Die Gegenseite, das sogenannte Baden-Württemberg-Konsortium, hatte in einem monatelangen Zweikampf mit der Patrizia um die überwiegend in Baden-Württemberg gelegenen Immobilien gerungen. Die LBBW musste sich von den Werten trennen, nachdem ihr die EU eine Schrumpfkur verordnet hatte.

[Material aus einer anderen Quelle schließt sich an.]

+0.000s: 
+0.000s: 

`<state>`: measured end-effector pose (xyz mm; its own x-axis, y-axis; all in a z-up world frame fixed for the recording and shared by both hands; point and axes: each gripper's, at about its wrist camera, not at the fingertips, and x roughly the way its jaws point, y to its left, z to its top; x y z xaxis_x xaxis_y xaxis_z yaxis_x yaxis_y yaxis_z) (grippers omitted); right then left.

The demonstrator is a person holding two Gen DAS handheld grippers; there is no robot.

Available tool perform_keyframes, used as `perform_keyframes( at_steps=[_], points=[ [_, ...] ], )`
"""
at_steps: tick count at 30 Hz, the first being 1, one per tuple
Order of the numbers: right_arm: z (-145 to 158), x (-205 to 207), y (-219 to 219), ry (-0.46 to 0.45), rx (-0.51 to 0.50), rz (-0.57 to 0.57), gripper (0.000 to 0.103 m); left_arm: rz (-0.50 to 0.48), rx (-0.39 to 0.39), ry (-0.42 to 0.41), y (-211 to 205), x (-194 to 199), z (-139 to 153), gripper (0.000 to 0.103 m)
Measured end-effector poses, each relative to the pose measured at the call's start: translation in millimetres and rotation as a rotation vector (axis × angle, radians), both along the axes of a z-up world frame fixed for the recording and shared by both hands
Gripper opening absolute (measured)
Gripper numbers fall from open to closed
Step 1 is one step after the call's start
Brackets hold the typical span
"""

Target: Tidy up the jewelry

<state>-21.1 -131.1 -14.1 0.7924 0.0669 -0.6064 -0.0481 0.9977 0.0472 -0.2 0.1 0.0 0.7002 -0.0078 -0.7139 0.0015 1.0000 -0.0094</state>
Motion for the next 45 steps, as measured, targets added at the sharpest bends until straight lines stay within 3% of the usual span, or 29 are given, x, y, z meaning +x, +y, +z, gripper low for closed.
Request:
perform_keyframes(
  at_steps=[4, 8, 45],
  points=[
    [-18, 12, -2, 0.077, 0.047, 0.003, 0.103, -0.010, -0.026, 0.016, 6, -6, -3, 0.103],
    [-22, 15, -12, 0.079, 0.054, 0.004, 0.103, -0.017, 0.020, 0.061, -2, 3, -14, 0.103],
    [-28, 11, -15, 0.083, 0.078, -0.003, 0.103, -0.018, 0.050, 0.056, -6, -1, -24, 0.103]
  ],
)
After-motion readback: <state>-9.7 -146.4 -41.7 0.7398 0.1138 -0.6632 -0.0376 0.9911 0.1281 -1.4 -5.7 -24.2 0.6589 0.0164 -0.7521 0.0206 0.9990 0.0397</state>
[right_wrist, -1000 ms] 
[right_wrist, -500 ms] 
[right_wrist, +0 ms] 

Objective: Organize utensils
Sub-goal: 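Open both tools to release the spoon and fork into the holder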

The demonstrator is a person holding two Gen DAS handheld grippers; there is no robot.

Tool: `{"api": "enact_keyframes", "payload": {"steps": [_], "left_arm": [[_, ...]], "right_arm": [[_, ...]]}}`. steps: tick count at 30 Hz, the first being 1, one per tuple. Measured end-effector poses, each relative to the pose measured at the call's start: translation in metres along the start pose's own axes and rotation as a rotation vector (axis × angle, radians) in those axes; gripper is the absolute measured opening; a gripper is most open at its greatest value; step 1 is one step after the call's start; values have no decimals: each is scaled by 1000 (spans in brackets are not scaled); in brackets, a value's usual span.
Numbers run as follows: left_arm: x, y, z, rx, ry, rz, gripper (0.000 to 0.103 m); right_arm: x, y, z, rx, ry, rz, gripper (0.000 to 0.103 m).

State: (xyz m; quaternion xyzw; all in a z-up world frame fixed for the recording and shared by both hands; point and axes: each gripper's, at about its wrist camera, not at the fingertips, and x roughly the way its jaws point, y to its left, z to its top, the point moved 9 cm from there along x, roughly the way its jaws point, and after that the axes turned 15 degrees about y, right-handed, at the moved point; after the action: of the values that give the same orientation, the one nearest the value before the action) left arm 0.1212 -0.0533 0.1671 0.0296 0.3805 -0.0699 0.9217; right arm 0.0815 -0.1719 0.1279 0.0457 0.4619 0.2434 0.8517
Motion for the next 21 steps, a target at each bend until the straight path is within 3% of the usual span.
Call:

Patrizia führt ein Bieterkonsortium an und wird sich an dem Geschäft als Eigenkapitalinvestor mit gerade einmal 15 Millionen Euro beteiligen. Nach dem Erwerb übernimmt die Firma für die Käufergemeinschaft die Immobiliendienstleistungen im Zusammenhang mit den Wohnungen.